* _Given information_:
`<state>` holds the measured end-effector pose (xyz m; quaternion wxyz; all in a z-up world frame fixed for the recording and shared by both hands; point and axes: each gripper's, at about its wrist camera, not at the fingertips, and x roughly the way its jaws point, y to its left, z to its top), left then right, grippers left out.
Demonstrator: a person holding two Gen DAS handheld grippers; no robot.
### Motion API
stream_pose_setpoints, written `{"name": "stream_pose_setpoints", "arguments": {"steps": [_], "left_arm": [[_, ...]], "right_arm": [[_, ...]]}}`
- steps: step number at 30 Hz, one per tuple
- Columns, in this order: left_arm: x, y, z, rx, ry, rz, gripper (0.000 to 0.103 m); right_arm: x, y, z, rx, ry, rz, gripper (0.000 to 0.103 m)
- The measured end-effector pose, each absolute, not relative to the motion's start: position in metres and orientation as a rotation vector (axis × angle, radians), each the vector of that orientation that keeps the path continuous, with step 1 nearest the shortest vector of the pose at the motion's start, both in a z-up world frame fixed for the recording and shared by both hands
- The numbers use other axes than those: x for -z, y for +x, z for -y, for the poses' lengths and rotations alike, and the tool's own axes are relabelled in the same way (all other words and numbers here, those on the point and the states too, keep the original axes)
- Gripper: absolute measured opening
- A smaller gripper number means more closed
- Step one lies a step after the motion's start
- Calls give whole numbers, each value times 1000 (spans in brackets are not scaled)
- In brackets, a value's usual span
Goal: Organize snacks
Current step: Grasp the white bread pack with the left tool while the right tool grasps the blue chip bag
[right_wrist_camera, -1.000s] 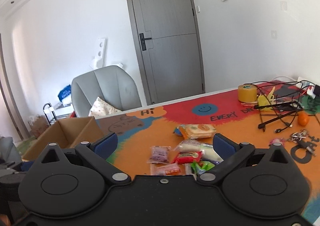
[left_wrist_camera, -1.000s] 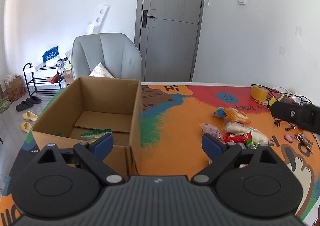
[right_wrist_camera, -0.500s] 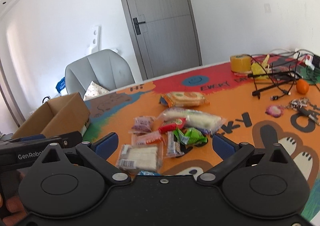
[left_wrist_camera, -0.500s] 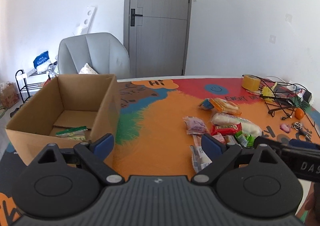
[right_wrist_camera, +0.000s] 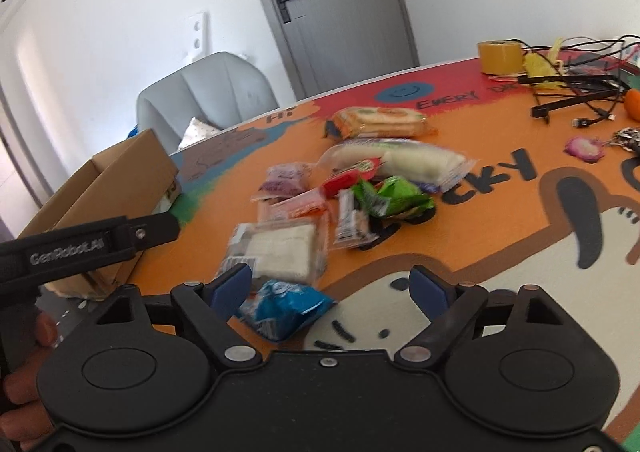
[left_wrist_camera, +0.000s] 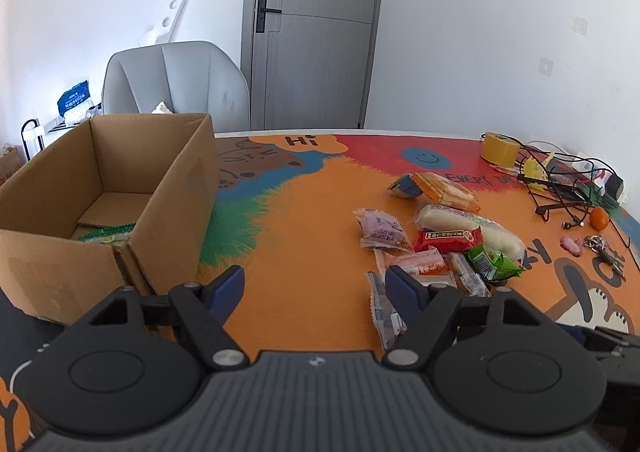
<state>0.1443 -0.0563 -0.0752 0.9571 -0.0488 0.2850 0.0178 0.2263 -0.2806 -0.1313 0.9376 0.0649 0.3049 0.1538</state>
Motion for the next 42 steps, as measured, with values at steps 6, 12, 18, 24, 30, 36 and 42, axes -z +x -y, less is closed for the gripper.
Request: {"name": "stream_pose_setpoints", "arguments": {"steps": [6,12,18,24,30,36,42], "left_arm": [[81,146,57,-23,-117,-589,74],[84,151,68,13,-120,-601,74],[86,158,82,62,-132,-608,74],[90,168,101,97,-118,-628,78],[102,176,115,145,-95,-659,78],[110,182,120,162,-81,-673,81],[114,180,124,196,-58,-657,88]], "right_arm": [[137,225,273,-325,77,-637,55],[134,228,290,-317,104,-639,43],[131,230,307,-280,116,-628,43],[130,231,330,-218,149,-611,43],[129,231,346,-155,161,-591,43],[131,230,351,-147,170,-599,46],[131,231,351,-145,171,-607,47]]}}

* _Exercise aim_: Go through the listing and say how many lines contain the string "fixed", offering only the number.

* _Your response_: 2